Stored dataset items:
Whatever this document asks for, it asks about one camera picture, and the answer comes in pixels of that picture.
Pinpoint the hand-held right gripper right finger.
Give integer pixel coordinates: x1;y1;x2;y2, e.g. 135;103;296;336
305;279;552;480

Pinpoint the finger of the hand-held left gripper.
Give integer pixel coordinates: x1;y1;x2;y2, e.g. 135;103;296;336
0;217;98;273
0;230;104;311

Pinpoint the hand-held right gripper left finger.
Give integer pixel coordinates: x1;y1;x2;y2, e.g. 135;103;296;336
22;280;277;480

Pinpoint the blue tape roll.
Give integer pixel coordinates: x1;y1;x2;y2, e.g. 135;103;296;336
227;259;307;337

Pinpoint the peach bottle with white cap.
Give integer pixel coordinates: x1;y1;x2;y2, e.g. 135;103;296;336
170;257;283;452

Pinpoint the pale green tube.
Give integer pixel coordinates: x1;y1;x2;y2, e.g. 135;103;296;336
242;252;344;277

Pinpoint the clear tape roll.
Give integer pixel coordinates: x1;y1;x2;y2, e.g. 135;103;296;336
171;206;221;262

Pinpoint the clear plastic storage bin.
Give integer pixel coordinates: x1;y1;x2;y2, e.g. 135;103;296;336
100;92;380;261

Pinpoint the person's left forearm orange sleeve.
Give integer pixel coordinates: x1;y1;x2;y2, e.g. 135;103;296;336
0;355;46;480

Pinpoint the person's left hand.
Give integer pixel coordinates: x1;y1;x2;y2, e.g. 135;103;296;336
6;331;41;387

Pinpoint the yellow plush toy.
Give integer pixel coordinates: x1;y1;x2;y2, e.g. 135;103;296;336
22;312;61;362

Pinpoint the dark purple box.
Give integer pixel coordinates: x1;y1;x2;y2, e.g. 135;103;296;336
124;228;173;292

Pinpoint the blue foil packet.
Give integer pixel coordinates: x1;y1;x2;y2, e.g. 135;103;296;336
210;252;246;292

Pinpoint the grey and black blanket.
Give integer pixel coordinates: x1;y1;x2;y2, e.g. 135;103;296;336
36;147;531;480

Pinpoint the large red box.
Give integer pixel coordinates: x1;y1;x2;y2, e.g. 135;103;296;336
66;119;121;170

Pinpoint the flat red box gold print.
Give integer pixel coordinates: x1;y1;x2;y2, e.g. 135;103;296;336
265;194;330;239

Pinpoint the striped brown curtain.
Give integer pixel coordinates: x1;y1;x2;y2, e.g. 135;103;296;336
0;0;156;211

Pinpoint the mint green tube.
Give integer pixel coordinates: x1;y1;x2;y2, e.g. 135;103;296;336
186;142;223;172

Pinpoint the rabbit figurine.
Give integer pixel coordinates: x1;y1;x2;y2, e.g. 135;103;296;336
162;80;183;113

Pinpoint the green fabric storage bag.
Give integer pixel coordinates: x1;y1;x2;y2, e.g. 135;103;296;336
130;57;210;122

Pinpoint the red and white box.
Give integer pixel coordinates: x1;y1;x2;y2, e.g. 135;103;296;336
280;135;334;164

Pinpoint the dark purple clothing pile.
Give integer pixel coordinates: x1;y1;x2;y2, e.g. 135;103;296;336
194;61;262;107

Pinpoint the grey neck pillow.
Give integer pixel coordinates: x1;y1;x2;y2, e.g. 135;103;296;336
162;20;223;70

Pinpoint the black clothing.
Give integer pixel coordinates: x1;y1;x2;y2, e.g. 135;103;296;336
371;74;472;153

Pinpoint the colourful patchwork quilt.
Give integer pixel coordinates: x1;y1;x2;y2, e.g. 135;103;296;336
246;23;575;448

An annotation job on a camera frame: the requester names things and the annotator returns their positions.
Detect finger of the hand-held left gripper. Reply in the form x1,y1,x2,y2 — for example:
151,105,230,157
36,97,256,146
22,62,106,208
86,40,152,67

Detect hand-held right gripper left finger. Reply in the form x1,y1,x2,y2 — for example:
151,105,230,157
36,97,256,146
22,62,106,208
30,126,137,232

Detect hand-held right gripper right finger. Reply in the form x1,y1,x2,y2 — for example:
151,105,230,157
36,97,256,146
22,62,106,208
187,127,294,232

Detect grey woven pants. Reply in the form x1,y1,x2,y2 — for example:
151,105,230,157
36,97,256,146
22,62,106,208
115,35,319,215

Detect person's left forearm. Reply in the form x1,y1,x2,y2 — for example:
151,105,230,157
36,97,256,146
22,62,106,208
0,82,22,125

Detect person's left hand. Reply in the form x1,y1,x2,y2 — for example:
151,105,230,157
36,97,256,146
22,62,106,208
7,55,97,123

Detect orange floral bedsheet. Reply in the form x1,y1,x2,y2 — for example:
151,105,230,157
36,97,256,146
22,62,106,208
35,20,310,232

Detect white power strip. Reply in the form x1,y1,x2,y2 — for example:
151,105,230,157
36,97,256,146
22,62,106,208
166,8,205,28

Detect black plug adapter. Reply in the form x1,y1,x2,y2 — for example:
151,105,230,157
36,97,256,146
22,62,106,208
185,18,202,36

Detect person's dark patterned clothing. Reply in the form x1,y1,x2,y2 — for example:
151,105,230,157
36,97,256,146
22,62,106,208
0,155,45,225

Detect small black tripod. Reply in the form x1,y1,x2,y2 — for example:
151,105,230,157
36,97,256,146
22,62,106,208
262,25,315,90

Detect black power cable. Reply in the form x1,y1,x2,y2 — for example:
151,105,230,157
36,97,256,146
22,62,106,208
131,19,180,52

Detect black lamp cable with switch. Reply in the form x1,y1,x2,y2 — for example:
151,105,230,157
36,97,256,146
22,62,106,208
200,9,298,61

...

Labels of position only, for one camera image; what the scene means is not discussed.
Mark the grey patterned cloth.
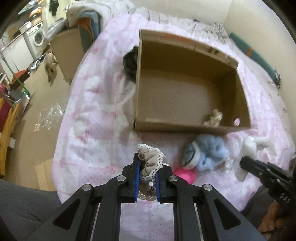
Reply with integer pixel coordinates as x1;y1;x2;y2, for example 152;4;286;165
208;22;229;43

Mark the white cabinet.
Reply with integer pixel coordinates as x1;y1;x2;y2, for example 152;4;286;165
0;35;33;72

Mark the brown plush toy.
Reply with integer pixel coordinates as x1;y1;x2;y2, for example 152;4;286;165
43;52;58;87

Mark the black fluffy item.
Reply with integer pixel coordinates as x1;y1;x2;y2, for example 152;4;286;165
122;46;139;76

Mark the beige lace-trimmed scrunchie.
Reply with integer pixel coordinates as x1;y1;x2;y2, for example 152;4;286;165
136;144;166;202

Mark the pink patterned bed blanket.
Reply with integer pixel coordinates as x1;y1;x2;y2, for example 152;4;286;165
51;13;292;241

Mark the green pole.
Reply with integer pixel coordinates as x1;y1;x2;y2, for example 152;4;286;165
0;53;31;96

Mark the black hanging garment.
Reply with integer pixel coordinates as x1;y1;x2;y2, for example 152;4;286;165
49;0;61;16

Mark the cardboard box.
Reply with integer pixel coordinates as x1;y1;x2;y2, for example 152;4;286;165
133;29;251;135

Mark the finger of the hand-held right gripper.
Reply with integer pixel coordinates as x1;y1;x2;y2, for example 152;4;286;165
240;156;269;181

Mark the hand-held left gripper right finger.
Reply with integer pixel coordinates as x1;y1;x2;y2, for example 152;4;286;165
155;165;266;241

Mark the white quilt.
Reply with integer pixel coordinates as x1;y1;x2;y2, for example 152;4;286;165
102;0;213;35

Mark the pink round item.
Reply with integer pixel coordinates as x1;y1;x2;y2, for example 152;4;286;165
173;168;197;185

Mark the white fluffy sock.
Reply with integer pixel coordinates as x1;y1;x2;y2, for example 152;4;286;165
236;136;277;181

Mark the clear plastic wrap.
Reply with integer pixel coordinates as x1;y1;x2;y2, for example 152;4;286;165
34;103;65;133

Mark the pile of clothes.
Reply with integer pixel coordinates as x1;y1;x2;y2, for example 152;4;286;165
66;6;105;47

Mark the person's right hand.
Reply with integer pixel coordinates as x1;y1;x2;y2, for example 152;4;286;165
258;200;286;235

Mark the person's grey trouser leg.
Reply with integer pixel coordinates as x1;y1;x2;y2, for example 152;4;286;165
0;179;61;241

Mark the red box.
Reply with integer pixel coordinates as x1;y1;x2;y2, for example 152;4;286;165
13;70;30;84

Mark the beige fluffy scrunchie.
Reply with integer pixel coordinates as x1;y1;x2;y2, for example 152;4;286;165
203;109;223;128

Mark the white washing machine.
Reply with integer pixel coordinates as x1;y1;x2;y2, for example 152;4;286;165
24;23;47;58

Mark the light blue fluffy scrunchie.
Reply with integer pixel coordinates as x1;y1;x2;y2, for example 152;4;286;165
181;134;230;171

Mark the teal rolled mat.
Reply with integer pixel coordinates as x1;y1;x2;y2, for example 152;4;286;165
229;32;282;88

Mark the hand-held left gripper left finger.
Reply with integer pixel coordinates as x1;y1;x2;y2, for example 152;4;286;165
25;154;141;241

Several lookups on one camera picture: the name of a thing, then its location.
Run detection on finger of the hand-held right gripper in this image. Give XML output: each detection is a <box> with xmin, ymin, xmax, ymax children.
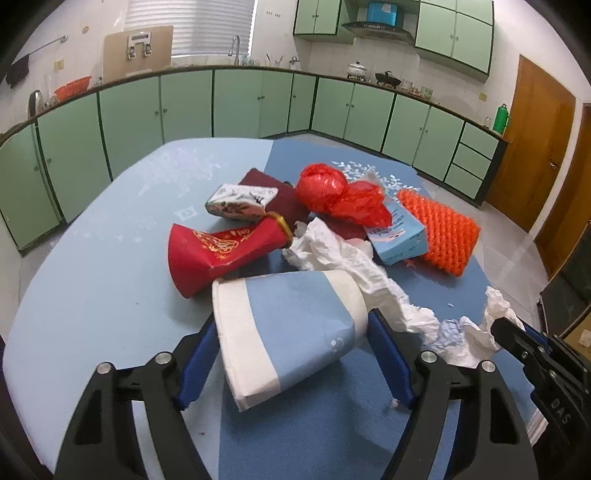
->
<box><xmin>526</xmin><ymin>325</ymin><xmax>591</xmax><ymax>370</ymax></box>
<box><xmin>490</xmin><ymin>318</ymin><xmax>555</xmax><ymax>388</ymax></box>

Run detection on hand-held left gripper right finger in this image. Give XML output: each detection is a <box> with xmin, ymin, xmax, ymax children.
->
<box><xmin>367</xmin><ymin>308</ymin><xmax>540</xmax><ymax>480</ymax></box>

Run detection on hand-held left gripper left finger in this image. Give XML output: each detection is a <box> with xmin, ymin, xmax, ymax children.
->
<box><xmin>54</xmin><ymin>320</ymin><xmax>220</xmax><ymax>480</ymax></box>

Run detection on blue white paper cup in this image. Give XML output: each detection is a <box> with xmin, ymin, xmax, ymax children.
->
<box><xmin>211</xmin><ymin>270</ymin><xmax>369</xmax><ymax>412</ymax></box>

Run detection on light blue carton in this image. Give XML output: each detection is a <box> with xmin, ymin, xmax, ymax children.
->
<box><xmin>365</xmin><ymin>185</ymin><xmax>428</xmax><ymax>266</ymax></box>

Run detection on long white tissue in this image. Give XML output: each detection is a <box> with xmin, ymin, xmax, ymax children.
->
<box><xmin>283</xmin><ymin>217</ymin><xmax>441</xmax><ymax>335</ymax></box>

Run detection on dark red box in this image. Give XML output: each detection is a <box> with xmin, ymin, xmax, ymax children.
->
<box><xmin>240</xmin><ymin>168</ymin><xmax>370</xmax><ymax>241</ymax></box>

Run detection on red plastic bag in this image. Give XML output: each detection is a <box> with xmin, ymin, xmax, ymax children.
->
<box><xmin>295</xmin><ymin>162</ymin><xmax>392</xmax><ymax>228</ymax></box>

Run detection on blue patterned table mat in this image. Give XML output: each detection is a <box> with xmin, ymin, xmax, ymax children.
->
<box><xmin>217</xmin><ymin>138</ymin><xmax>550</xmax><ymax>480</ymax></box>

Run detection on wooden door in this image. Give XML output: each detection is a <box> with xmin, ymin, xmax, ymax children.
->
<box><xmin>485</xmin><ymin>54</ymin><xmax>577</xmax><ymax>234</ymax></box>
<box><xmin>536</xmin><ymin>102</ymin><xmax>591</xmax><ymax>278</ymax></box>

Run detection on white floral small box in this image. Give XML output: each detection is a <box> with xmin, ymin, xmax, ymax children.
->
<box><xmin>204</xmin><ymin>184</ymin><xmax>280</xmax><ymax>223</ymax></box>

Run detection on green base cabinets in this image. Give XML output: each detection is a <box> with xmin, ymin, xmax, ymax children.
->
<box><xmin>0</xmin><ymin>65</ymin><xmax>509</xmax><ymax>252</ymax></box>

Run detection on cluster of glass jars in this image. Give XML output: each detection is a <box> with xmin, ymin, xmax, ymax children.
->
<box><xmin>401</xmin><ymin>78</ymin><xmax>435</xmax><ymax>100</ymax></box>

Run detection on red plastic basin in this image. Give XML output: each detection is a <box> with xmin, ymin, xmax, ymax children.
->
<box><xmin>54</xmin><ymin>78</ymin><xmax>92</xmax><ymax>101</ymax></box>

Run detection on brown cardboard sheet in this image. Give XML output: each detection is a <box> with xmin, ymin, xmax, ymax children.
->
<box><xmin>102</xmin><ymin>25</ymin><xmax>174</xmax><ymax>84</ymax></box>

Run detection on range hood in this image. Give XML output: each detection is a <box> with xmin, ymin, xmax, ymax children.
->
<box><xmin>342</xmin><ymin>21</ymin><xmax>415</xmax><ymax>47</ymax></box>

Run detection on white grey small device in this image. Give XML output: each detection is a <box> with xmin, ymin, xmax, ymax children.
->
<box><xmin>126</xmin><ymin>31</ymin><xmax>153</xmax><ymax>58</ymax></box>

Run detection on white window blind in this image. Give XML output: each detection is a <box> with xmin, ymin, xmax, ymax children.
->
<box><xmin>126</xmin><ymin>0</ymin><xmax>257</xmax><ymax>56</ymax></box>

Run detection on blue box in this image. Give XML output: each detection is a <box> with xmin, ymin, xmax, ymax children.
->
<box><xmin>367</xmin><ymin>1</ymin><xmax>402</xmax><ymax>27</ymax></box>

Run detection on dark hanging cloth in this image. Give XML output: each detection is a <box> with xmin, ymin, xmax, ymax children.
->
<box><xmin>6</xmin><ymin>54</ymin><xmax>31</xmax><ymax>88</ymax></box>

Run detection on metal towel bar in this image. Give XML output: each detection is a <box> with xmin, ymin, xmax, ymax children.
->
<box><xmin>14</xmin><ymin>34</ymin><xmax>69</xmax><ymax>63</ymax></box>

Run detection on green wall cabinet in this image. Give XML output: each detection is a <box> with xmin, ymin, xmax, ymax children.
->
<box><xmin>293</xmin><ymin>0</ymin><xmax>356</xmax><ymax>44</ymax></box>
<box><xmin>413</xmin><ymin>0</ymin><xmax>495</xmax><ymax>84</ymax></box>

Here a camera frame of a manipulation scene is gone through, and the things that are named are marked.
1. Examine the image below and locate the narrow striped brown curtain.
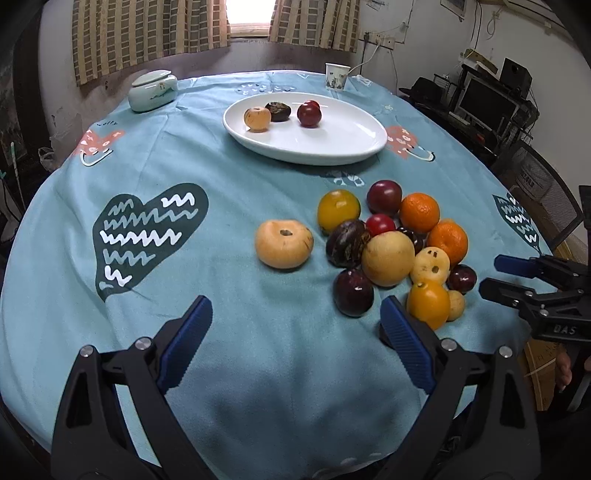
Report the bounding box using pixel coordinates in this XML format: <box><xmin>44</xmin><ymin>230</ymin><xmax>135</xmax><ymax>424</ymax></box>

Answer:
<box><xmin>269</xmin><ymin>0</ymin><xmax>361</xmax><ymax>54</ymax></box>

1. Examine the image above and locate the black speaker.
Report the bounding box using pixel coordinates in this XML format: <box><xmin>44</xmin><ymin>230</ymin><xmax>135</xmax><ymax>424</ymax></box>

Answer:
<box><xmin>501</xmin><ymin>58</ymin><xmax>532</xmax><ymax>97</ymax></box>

* * *

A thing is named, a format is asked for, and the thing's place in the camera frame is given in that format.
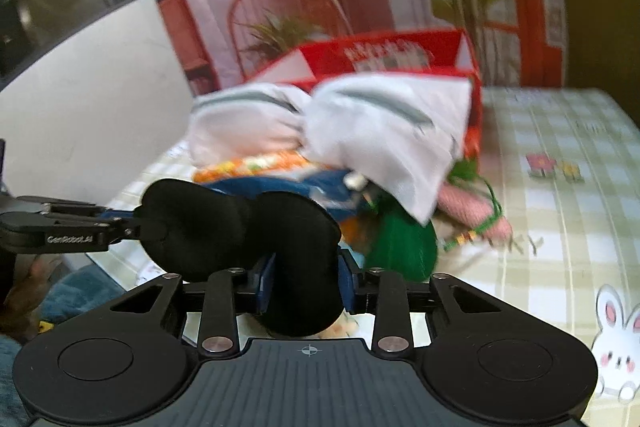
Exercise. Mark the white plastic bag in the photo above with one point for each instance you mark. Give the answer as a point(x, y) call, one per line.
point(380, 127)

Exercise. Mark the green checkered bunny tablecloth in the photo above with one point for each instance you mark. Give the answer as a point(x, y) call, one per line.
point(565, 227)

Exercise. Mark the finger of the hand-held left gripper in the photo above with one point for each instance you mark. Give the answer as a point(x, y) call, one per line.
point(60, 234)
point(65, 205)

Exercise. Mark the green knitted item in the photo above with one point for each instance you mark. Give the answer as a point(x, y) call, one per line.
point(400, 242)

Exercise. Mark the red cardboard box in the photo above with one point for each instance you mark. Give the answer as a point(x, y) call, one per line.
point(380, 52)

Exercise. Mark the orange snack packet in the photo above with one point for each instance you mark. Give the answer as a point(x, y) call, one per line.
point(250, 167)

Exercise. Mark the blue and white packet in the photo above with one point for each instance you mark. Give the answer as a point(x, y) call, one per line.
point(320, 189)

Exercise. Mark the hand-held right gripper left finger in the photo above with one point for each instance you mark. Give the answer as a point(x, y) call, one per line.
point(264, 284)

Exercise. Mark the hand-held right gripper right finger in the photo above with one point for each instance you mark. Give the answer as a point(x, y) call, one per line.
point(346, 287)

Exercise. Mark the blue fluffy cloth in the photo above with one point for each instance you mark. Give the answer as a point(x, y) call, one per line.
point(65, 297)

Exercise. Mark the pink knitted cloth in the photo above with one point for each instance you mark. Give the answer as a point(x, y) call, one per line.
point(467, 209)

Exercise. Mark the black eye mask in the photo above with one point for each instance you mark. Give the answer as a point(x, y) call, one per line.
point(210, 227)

Try it: From the records, copy every line that has the string "striped" in it.

Response to the exercise:
Pinpoint the striped brown curtain.
1. Examine the image below and locate the narrow striped brown curtain.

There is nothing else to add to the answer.